| What is being asked |
Across the whole listing, filter for the string "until" and copy every line that has it.

| Data provided |
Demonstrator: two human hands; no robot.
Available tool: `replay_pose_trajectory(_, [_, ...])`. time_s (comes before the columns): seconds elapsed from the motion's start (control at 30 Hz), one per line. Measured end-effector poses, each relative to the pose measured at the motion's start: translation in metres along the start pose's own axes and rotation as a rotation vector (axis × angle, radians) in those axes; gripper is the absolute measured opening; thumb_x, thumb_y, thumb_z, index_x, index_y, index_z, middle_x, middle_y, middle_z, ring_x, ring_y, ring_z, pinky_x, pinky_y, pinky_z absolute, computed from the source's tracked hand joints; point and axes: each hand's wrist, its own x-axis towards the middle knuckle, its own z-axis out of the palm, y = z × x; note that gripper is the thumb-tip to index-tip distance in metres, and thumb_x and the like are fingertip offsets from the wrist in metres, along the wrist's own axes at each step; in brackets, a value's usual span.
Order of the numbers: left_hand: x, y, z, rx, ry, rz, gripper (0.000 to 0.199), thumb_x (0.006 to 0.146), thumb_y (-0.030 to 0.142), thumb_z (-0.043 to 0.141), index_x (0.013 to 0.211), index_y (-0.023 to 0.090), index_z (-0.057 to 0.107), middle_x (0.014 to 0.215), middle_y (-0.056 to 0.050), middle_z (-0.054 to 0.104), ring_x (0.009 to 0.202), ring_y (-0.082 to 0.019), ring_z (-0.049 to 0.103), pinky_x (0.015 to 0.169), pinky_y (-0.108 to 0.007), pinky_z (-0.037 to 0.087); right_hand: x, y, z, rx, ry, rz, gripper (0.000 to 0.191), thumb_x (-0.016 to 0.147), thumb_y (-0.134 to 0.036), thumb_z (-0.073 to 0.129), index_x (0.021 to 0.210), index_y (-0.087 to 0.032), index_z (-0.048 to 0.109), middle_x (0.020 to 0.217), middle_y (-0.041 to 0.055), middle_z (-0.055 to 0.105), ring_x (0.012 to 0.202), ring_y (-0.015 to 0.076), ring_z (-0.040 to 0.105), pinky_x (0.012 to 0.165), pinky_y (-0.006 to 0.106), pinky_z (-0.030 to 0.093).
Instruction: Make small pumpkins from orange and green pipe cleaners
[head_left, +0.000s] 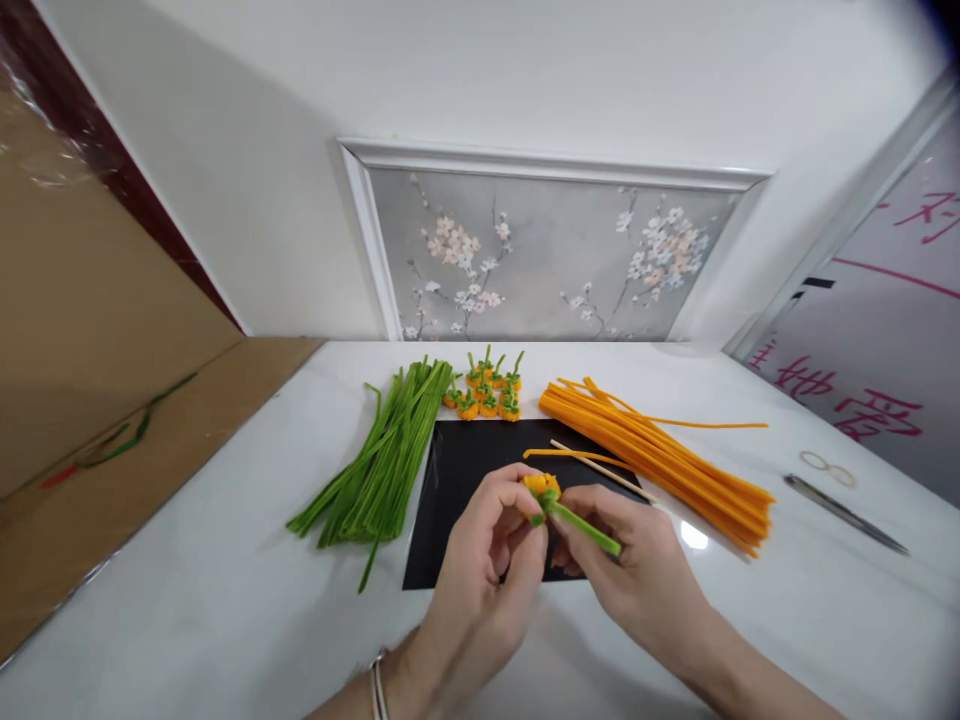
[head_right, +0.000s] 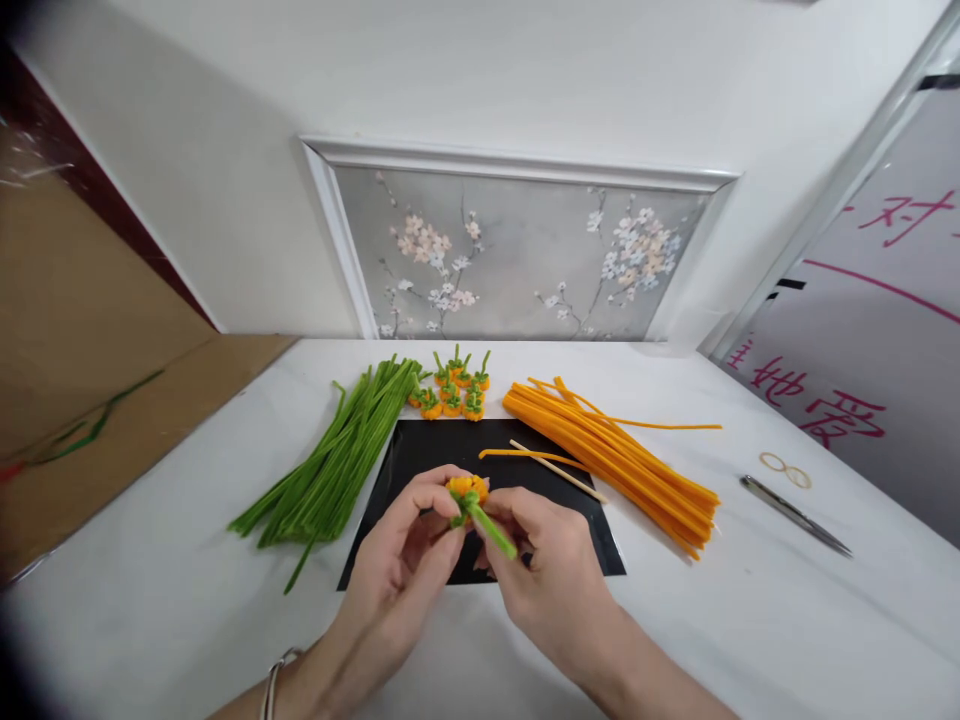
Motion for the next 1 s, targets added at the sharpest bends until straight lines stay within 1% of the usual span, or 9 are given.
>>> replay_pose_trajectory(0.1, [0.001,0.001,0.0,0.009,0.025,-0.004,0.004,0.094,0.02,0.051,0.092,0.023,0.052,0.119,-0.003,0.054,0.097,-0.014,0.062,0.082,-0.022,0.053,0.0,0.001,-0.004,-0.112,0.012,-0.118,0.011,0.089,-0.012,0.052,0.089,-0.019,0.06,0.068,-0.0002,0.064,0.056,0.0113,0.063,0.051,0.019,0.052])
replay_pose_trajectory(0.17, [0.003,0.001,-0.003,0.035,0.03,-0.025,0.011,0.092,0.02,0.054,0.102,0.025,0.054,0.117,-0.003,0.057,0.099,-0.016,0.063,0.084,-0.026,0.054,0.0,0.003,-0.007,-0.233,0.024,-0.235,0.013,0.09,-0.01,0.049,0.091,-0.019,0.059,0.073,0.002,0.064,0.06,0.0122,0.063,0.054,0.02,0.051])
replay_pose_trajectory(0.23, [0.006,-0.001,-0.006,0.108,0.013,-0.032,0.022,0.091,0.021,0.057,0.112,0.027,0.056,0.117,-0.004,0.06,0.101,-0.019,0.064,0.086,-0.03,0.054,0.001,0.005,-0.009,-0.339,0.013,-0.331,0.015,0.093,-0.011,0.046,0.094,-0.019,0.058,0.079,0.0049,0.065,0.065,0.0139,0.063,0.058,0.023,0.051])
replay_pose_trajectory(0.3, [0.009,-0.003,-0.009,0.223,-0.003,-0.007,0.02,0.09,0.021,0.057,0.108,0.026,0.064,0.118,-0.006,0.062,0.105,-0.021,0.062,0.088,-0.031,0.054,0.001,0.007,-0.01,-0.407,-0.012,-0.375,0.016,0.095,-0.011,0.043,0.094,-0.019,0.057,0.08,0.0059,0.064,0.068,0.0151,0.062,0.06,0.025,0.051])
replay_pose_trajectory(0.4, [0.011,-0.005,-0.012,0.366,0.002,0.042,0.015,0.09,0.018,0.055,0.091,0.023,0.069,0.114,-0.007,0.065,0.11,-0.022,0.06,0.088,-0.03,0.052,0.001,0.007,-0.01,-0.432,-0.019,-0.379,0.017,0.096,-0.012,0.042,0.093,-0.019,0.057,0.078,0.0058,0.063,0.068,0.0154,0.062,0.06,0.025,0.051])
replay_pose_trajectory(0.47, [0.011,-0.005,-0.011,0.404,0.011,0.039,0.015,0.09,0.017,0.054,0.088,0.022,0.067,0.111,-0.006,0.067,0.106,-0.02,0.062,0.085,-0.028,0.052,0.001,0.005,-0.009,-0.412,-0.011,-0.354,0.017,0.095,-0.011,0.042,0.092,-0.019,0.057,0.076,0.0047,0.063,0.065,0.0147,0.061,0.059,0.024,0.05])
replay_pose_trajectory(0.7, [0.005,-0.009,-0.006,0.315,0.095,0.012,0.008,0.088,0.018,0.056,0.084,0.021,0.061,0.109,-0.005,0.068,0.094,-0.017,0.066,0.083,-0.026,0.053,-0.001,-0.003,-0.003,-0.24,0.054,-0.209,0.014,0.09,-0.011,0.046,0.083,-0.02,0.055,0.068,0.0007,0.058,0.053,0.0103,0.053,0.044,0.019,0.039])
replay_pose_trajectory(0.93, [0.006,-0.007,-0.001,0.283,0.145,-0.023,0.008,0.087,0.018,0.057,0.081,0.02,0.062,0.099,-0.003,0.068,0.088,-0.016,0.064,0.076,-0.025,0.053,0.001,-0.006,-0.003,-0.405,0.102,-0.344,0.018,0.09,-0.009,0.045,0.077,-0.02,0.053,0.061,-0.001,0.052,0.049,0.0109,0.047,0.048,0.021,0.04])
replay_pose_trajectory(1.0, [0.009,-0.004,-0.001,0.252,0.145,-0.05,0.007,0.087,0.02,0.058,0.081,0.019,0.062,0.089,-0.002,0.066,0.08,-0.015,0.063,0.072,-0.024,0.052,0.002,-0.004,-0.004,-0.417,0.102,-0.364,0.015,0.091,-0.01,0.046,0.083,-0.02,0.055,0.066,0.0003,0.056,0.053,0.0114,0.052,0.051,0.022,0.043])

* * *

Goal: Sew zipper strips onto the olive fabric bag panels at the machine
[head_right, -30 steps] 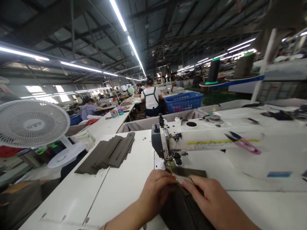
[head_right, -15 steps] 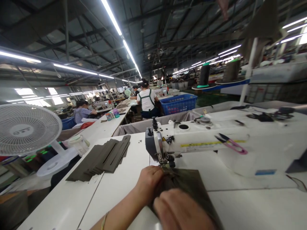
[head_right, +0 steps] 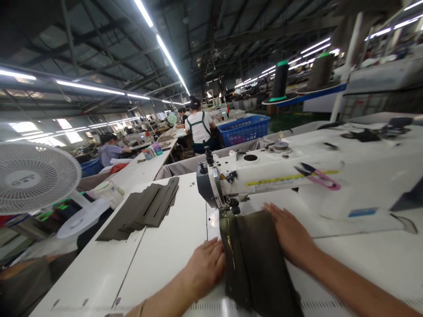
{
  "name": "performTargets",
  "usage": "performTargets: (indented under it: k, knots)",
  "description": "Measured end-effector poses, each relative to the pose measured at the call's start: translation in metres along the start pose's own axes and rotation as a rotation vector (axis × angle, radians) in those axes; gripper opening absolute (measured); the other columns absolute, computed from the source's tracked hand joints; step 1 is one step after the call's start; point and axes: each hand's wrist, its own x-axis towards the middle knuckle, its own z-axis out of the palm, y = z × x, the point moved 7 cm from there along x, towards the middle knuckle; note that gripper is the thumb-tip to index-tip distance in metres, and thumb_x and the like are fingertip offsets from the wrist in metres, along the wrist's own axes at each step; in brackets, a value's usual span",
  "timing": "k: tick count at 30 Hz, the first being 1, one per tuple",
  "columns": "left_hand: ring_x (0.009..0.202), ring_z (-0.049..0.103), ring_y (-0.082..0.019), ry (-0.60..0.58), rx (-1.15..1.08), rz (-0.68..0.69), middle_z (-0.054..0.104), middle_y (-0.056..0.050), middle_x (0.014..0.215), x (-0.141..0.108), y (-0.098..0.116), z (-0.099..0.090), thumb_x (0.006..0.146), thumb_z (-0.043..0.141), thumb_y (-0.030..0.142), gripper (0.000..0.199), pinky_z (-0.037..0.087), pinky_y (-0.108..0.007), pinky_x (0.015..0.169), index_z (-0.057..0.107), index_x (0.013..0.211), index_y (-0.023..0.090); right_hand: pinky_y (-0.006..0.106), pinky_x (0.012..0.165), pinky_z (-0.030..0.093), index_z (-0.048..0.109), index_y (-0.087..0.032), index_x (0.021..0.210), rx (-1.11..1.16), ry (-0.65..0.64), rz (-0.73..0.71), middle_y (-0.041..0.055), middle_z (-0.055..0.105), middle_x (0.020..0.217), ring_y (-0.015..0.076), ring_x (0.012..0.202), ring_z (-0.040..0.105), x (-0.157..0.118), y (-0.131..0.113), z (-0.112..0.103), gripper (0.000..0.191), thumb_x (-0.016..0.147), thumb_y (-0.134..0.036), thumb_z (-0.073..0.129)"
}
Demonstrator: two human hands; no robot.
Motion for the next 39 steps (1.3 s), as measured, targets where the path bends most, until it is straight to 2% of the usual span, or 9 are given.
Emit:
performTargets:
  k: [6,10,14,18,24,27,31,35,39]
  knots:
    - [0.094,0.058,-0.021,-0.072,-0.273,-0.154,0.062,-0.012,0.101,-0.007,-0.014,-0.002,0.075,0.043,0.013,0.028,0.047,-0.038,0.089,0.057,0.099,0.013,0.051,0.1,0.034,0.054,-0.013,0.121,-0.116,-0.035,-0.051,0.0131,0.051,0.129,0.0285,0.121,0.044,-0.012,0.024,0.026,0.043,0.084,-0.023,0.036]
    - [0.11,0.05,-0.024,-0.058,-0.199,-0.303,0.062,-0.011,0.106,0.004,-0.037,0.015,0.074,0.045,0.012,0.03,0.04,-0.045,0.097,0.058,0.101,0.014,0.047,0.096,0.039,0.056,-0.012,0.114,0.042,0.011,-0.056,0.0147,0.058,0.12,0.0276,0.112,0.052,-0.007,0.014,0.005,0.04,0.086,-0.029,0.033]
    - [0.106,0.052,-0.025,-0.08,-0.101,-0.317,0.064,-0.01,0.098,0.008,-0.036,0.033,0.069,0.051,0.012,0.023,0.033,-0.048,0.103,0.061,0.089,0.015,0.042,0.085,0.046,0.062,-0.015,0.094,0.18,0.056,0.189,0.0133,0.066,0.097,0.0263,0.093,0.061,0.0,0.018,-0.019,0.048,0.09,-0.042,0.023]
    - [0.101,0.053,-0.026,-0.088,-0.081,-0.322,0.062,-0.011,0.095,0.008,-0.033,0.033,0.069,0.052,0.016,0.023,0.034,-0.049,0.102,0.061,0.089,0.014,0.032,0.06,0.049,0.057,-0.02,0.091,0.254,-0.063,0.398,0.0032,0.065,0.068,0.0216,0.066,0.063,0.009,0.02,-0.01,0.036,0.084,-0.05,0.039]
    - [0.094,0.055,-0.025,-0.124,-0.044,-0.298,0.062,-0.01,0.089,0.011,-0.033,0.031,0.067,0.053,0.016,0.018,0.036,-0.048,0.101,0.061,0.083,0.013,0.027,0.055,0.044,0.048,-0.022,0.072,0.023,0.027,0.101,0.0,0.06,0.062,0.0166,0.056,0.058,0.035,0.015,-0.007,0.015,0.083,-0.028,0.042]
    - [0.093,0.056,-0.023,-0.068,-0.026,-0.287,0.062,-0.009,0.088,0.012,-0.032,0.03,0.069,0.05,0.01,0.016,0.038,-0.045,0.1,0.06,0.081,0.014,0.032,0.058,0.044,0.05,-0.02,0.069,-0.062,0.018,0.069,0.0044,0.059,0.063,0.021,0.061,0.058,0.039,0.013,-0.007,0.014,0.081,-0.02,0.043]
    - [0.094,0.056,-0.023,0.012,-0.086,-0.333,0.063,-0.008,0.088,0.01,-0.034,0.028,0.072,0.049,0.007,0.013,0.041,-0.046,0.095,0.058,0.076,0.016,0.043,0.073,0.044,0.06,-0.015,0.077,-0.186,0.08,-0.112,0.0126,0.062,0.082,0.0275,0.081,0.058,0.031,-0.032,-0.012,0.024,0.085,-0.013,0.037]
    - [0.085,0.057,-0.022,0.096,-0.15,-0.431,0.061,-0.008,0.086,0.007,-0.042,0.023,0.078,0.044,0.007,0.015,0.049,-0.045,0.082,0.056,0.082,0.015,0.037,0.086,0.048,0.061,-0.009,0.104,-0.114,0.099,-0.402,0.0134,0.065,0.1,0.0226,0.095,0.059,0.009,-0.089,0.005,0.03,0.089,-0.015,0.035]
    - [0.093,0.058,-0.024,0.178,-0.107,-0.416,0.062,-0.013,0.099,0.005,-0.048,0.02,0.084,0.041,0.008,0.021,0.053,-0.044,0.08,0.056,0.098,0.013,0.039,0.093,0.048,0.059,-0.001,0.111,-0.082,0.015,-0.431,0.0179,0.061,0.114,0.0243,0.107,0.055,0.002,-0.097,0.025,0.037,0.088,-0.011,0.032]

| Task response |
Motion for the next 1 s, targets added at the sharpest bends until straight lines stay within 1% of the usual span, or 9 are given.
Motion for the next 39 steps (1.3 s), as measured, targets where the path bends most, until it is straight to 2% of the usual span, or 9 are given.

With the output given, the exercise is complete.